From an applicative perspective, our research supports wet biologists in investigating the genomic bases of complex biological systems, with particular emphasis on onco-genomics, immunogenomics, and neurosciences. With some of these groups, we are operating like one extended laboratory, where we provide key support for the bioinformatics analyses of -omics data.

Integrative analysis of multi-omics and phenotype data. We developed pioneering methods to merge genomics data obtained from different technologies and to integrate multi-omics with phenotype characteristics, clinical information, outcomes, and drug responses. Briefly, we implemented integrative approaches to complement gene expression data with genome annotations1, copy number and chromosomal localization non-coding RNAs4,5, genome-wide binding sites6,7, and genomic interactions8,9. We designed tools to retrieve, locally organize, and re-annotate genomics data and related meta-information of samples available in public repositories. This resulted in-silico databases that have been used to stratify cancer samples into molecularly different subtypes and for the identification, testing, and validation of prognostic and predictive signatures10–12.

Development of methods, resources and tools. We designed and deployed bioinformatics packages for marker identification from gene expression data (SIMCA13), automatic genotype calling (BCGA14), identification of genomic imbalanced regions in cancer (SODEGIR2), and detection of regional variations in genomics data (PREDA1,15). We also created user-friendly web applications to handle and analyzed large volumes of -omics data (A-MADMAN16, UCbase 2.017, APTANI18, WoPPER19, and GDA12).

Bioinformatics for epigenomics and 3D genome. We developed and applied computational methods for the analysis of linear epigenomic marks and regulatory elements and their integration with transcriptional profiles in different physiological and pathological cellular systems6,7,20–22. We also introduced algorithmic approaches to superimpose chromosome conformation data to genome-wide maps of expression levels, epigenomic marks, regulatory elements, and transcription factor binding sites8,9. We quantitatively compared the performances of Hi-C data analysis methods for the identification of multi-scale chromatin structures23,24 and evidenced some crucial limitations of existing methods (e.g., their inefficacy in capturing subtle interaction patterns and changes in the chromatin architecture).

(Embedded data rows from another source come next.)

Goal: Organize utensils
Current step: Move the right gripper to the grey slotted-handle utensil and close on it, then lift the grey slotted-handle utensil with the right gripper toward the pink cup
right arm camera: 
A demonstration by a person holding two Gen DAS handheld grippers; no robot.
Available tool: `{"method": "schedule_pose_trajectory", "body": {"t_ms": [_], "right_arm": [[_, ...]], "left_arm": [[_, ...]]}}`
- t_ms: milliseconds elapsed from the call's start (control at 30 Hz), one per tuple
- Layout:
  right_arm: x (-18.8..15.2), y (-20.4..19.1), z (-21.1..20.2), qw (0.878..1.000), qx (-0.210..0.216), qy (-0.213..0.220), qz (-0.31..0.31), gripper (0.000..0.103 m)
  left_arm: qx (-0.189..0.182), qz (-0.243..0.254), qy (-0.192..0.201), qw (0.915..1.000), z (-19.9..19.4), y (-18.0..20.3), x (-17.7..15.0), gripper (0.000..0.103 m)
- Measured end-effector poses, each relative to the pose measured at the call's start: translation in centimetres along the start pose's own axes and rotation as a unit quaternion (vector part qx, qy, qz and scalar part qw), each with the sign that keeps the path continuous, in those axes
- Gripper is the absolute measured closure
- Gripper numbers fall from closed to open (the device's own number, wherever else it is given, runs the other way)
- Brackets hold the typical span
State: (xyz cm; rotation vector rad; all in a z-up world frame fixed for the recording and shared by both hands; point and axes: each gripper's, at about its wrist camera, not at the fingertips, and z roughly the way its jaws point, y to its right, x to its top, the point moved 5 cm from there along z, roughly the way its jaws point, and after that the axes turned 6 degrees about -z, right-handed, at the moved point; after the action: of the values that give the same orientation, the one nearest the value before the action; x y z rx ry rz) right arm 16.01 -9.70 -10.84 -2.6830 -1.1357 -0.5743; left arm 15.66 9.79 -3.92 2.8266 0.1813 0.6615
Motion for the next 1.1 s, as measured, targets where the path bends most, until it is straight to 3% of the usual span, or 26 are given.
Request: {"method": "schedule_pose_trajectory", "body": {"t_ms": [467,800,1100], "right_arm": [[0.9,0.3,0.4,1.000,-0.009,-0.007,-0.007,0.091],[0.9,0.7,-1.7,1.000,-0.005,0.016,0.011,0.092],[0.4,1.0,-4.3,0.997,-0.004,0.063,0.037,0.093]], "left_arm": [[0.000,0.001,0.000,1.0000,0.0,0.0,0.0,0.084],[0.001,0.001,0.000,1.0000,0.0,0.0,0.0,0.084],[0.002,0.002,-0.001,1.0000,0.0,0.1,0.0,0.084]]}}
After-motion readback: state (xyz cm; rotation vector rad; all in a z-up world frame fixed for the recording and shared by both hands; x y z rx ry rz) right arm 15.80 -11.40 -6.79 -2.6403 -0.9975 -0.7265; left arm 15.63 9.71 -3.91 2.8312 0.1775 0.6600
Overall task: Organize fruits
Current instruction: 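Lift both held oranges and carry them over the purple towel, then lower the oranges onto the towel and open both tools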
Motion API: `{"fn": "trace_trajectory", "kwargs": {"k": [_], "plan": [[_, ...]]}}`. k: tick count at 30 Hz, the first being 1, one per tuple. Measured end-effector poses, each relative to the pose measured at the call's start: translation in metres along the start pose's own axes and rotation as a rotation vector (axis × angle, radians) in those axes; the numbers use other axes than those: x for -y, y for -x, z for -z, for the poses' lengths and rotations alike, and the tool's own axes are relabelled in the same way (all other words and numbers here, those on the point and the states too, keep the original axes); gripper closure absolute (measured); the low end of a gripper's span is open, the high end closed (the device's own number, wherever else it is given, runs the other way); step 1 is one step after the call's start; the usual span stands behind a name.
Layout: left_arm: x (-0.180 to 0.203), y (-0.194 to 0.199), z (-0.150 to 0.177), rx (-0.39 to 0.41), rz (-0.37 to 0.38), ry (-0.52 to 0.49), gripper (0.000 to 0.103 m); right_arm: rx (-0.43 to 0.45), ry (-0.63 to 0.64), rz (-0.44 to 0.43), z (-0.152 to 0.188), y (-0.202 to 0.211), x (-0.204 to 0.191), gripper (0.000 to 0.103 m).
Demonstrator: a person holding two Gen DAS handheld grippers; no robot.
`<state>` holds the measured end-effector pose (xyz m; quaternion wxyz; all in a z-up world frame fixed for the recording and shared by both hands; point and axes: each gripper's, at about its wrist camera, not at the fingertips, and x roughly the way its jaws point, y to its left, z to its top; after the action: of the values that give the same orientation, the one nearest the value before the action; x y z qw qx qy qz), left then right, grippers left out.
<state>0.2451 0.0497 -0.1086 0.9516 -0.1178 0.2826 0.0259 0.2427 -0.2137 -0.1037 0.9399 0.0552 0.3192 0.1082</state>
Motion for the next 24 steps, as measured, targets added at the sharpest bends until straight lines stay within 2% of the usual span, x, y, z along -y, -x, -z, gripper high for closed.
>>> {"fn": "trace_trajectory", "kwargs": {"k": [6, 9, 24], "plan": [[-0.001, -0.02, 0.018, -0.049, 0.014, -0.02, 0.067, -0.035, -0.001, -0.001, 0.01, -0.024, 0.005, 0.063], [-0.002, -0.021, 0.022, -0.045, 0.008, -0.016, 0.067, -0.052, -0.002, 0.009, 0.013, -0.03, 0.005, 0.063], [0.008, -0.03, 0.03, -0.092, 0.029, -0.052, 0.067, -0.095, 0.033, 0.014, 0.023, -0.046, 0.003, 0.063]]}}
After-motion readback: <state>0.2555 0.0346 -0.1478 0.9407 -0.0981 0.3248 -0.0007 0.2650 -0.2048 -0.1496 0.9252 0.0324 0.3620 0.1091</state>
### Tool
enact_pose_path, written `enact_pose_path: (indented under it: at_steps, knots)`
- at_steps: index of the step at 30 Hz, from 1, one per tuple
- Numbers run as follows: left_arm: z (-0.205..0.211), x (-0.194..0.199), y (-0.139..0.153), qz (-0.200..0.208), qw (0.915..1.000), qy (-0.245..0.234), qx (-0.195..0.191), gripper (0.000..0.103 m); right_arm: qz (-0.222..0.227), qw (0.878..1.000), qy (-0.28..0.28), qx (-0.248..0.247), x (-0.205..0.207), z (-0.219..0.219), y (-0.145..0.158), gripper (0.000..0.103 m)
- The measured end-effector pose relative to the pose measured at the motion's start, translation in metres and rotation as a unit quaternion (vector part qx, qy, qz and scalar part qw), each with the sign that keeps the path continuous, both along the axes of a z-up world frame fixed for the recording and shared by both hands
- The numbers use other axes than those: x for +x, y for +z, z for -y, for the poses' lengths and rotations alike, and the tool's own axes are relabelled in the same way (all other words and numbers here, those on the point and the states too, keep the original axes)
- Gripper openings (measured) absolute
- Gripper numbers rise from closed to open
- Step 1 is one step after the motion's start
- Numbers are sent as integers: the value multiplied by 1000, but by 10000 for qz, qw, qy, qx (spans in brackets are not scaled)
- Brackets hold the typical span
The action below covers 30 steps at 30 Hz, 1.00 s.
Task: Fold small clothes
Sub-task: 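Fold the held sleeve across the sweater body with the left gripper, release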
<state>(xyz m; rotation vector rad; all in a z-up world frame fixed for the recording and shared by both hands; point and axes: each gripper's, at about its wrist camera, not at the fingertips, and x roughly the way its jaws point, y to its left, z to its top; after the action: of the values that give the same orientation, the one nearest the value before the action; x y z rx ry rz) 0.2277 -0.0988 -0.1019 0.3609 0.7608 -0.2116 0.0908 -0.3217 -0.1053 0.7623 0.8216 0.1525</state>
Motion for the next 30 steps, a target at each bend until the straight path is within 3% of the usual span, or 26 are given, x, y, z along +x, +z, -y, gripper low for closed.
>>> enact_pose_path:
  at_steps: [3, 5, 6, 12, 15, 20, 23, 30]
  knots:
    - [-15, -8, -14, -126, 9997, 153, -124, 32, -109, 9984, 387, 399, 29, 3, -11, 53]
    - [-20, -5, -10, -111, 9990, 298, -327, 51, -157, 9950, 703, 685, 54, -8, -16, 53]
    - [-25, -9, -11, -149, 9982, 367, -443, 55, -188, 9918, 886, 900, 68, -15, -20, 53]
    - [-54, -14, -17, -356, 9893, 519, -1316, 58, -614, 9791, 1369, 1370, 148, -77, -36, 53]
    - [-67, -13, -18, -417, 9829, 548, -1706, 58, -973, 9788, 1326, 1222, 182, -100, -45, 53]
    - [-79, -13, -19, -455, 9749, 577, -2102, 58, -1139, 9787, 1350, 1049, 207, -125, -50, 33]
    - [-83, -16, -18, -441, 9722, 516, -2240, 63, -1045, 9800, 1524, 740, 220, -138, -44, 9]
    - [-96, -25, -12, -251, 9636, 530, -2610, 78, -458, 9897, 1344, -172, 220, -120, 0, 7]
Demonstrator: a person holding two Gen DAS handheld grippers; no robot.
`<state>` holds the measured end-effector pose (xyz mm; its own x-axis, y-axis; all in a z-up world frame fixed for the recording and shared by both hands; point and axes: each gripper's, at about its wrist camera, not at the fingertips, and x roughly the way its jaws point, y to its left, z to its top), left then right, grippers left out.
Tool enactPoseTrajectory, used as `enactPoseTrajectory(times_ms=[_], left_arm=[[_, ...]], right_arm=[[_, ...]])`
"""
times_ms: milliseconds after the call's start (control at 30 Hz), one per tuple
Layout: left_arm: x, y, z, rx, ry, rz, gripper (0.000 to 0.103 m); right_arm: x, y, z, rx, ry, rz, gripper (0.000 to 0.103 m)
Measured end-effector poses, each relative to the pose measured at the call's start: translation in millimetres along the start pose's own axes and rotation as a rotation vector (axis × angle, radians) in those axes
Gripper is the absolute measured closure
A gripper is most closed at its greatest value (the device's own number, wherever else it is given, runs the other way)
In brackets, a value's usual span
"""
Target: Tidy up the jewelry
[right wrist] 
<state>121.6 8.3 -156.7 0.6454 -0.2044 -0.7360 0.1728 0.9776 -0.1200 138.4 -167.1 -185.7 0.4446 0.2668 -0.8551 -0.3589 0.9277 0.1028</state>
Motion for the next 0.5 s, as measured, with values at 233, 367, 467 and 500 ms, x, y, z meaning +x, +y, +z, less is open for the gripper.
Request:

Currently, in line with projects to study the 3D genome organization in the nucleus, we are working on novel algorithms to analyze Hi-C data and study the dynamics of epigenetic landscapes.

Computational systems biology. We have been active in developing bioinformatics and computational biology approaches for reverse engineering and reconstruction of cell regulatory networks25–28. Methodologically, we introduced the concept of the critical analysis of network components to inspect the transcriptional and post-transcriptional regulatory networks reconstructed from mRNA and microRNA expression data in pathological samples4,28.

Methods for single cell genomics. Recent advances in single-cell techniques are providing exciting opportunities for dissecting cell heterogeneity and investigating cell identity, fate, and function. However, the analysis and modeling of single cell data -omics poses incredible computational challenges and needs entirely new bioinformatics techniques and methods. We are currently working on the development of i) new multi-dimensional approaches to extract, from the background noise, the higher-order information embedded into the 3D spatial, architectural and mutual organization of cells; ii) novel multi-scale algorithms to identify the molecular connections among cell regulatory circuits, dynamics and functional output; and iii) visualization tools to display and navigate cell atlases. Specifically, we are using machine-learning, deconvolution, and projection methods to associate variations in single cell gene expression profiles with specific regulatory mechanisms, define transcriptional fingerprints associated with tissues and phenotypes, and assess the spatial distribution of gene expression signatures within cellular subpopulations29.